◆ What the task requires
Among the entries that follow, how many lines contain the string "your"? Answer with that number only.

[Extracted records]
───
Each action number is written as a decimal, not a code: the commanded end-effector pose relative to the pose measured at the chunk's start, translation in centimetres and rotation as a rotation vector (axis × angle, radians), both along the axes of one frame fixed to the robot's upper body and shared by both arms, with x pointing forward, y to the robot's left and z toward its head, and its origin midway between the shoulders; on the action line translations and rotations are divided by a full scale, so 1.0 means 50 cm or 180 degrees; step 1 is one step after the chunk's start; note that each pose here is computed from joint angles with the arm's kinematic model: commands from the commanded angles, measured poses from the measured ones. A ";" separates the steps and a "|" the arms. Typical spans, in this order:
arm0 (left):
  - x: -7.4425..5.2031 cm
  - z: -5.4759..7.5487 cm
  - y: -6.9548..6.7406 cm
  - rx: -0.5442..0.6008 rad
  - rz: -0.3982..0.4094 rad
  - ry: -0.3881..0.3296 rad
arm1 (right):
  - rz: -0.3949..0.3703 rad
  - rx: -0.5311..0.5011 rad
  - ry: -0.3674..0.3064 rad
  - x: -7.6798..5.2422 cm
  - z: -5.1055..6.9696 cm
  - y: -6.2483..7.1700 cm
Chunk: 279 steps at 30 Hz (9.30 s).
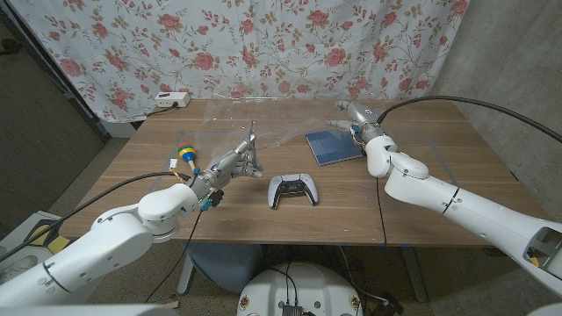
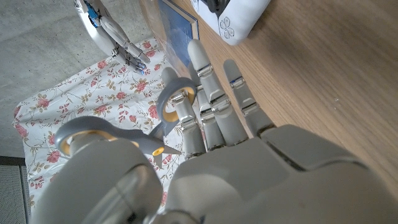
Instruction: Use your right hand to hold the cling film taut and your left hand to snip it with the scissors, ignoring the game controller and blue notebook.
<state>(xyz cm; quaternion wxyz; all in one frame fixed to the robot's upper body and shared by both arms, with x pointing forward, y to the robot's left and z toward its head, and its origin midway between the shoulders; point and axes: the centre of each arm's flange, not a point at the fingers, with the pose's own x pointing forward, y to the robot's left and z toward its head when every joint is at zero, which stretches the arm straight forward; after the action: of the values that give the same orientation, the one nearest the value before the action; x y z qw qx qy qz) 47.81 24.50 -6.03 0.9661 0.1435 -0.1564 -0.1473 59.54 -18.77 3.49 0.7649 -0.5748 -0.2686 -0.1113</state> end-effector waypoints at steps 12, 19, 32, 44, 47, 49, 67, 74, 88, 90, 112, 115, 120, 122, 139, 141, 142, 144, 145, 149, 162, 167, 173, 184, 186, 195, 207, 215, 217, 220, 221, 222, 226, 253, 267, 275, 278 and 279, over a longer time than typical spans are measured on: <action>0.001 -0.004 -0.008 0.0108 -0.0012 0.0047 | -0.0105 -0.0424 0.0078 0.016 -0.024 0.033; 0.001 -0.009 -0.007 0.0075 -0.0031 0.0070 | -0.0179 -0.0559 0.0041 0.023 -0.034 0.044; -0.003 -0.013 -0.007 0.0051 -0.0039 0.0103 | -0.0270 -0.0681 -0.0022 0.036 -0.052 0.059; -0.008 -0.019 -0.004 0.0007 -0.0016 0.0100 | -0.0323 -0.0750 0.0079 0.053 -0.056 0.063; -0.009 -0.020 -0.004 -0.0006 -0.0012 0.0098 | -0.0338 -0.0803 0.0116 0.057 -0.057 0.067; -0.010 -0.021 -0.003 -0.0006 -0.0005 0.0095 | -0.0355 -0.0848 0.0104 0.059 -0.059 0.070; -0.014 -0.025 -0.002 -0.0006 -0.0091 0.0155 | -0.0612 -0.0892 -0.0163 0.071 -0.082 0.079; -0.015 -0.027 -0.002 -0.0012 -0.0118 0.0155 | -0.0662 -0.0898 -0.0118 0.080 -0.084 0.078; -0.018 -0.026 -0.006 0.0018 -0.0115 0.0162 | -0.0663 -0.0888 -0.0110 0.098 -0.083 0.085; -0.018 -0.026 -0.006 0.0011 -0.0119 0.0166 | -0.0678 -0.0872 -0.0141 0.100 -0.084 0.084; -0.008 -0.024 -0.014 0.0050 -0.0155 0.0189 | -0.0623 -0.0466 -0.0395 0.097 -0.089 0.061; -0.008 -0.024 -0.015 0.0036 -0.0149 0.0187 | -0.0582 -0.0394 -0.0429 0.094 -0.091 0.058; -0.006 -0.024 -0.014 0.0041 -0.0157 0.0190 | -0.0535 -0.0253 -0.0490 0.080 -0.084 0.057; -0.004 -0.022 -0.015 0.0037 -0.0157 0.0188 | -0.0494 -0.0170 -0.0492 0.074 -0.078 0.055; 0.011 -0.002 -0.036 0.0118 -0.0300 0.0129 | -0.0443 0.0004 -0.0487 0.030 -0.048 0.072; 0.012 -0.001 -0.036 0.0121 -0.0304 0.0122 | -0.0447 0.0001 -0.0483 0.027 -0.046 0.075; 0.013 0.000 -0.036 0.0119 -0.0310 0.0125 | -0.0448 0.0009 -0.0496 0.025 -0.045 0.076; 0.013 0.000 -0.037 0.0120 -0.0321 0.0125 | -0.0458 0.0016 -0.0497 0.022 -0.042 0.080; 0.014 0.000 -0.038 0.0122 -0.0325 0.0125 | -0.0451 0.0027 -0.0502 0.020 -0.041 0.081; 0.016 -0.001 -0.042 0.0146 -0.0362 0.0136 | -0.0430 0.0030 -0.0520 0.017 -0.038 0.086; 0.020 0.002 -0.062 0.0198 -0.0482 0.0176 | -0.0463 0.0222 -0.0500 0.018 -0.038 0.090; 0.023 0.006 -0.070 0.0182 -0.0518 0.0158 | -0.0473 0.0304 -0.0484 0.015 -0.037 0.087; 0.029 0.006 -0.076 0.0158 -0.0527 0.0163 | -0.0504 0.0352 -0.0446 0.010 -0.037 0.082; 0.038 0.002 -0.084 0.0108 -0.0547 0.0161 | -0.0522 0.0383 -0.0425 0.004 -0.037 0.075; 0.040 0.001 -0.087 0.0095 -0.0556 0.0161 | -0.0500 0.0379 -0.0416 0.002 -0.040 0.073; 0.042 -0.002 -0.096 0.0107 -0.0602 0.0184 | -0.0479 0.0392 -0.0419 -0.001 -0.042 0.071; 0.039 -0.011 -0.098 0.0069 -0.0631 0.0231 | -0.0466 0.0380 -0.0437 0.002 -0.037 0.070; 0.043 -0.015 -0.100 0.0068 -0.0640 0.0251 | -0.0464 0.0395 -0.0451 -0.001 -0.033 0.069; 0.046 -0.015 -0.098 0.0060 -0.0643 0.0263 | -0.0453 0.0379 -0.0458 -0.003 -0.034 0.068; 0.048 -0.014 -0.098 0.0072 -0.0656 0.0260 | -0.0452 0.0386 -0.0446 -0.001 -0.036 0.066; 0.048 -0.013 -0.098 0.0075 -0.0653 0.0246 | -0.0456 0.0386 -0.0446 0.000 -0.036 0.065; 0.048 -0.012 -0.099 0.0082 -0.0663 0.0243 | -0.0452 0.0389 -0.0449 0.000 -0.036 0.065; 0.050 -0.015 -0.100 0.0083 -0.0676 0.0270 | -0.0443 0.0385 -0.0470 -0.002 -0.035 0.065; 0.047 -0.017 -0.095 0.0067 -0.0671 0.0242 | -0.0406 0.0330 -0.0551 -0.021 -0.044 0.063; 0.046 -0.019 -0.090 0.0011 -0.0645 0.0218 | -0.0363 0.0350 -0.0633 -0.033 -0.051 0.062; 0.044 -0.019 -0.089 0.0002 -0.0649 0.0207 | -0.0402 0.0367 -0.0589 -0.032 -0.062 0.050; 0.045 -0.020 -0.089 0.0004 -0.0649 0.0214 | -0.0416 0.0382 -0.0602 -0.035 -0.066 0.046; 0.045 -0.020 -0.088 -0.0001 -0.0649 0.0217 | -0.0408 0.0374 -0.0603 -0.036 -0.067 0.045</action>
<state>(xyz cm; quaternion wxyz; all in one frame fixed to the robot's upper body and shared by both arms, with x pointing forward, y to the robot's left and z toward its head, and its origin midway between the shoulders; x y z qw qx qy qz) 50.04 19.95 -6.96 0.9500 0.1249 -0.1366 -0.2514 57.95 -15.92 0.70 0.7578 -0.5341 -0.2988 -0.2265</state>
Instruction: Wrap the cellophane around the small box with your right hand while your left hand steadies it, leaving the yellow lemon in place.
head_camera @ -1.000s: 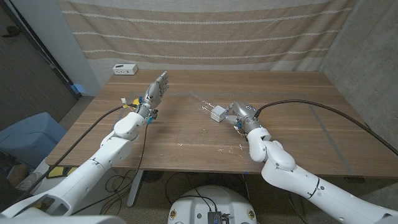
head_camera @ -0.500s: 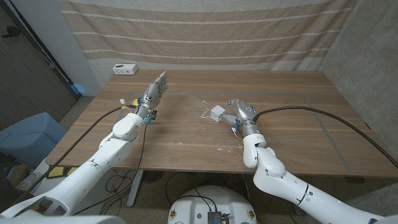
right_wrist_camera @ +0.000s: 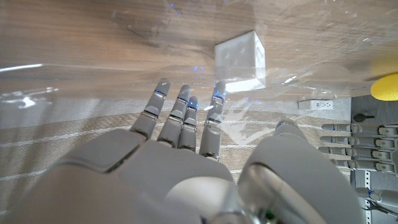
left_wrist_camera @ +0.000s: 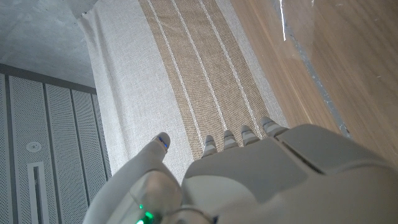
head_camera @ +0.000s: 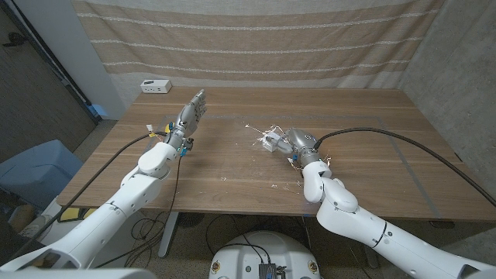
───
◆ Answer to the problem
2